== Segment start ==

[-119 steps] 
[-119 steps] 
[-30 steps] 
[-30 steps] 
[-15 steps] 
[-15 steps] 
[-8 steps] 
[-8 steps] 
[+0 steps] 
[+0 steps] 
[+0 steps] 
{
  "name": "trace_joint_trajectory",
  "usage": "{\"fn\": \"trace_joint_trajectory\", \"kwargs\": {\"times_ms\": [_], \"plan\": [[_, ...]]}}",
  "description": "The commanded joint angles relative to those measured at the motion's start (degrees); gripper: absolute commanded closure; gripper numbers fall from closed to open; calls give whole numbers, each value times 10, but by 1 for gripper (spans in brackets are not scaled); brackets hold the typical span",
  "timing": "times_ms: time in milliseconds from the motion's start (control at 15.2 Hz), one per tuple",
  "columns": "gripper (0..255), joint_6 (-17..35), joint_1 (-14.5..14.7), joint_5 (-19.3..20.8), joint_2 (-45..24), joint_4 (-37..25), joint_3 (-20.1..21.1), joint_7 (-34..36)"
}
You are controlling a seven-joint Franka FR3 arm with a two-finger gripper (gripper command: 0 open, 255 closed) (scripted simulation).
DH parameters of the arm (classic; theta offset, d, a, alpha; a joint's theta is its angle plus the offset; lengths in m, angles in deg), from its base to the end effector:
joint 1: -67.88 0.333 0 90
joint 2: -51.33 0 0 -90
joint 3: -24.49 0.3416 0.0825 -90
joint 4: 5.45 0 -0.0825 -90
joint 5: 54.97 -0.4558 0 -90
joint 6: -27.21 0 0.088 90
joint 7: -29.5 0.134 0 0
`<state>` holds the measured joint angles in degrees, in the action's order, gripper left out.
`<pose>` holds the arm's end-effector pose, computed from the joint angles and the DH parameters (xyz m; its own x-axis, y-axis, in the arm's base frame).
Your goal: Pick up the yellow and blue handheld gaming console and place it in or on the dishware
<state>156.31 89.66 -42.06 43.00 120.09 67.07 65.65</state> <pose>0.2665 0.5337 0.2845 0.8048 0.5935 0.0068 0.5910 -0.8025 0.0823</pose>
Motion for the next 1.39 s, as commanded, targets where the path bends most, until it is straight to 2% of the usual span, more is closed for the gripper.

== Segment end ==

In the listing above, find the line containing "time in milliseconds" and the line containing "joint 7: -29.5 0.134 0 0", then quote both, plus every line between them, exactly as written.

  "timing": "times_ms: time in milliseconds from the motion's start (control at 15.2 Hz), one per tuple",
  "columns": "gripper (0..255), joint_6 (-17..35), joint_1 (-14.5..14.7), joint_5 (-19.3..20.8), joint_2 (-45..24), joint_4 (-37..25), joint_3 (-20.1..21.1), joint_7 (-34..36)"
}
You are controlling a seven-joint Franka FR3 arm with a two-finger gripper (gripper command: 0 open, 255 closed) (scripted simulation).
DH parameters of the arm (classic; theta offset, d, a, alpha; a joint's theta is its angle plus the offset; lengths in m, angles in deg), from its base to the end effector:
joint 1: -67.88 0.333 0 90
joint 2: -51.33 0 0 -90
joint 3: -24.49 0.3416 0.0825 -90
joint 4: 5.45 0 -0.0825 -90
joint 5: 54.97 -0.4558 0 -90
joint 6: -27.21 0 0.088 90
joint 7: -29.5 0.134 0 0

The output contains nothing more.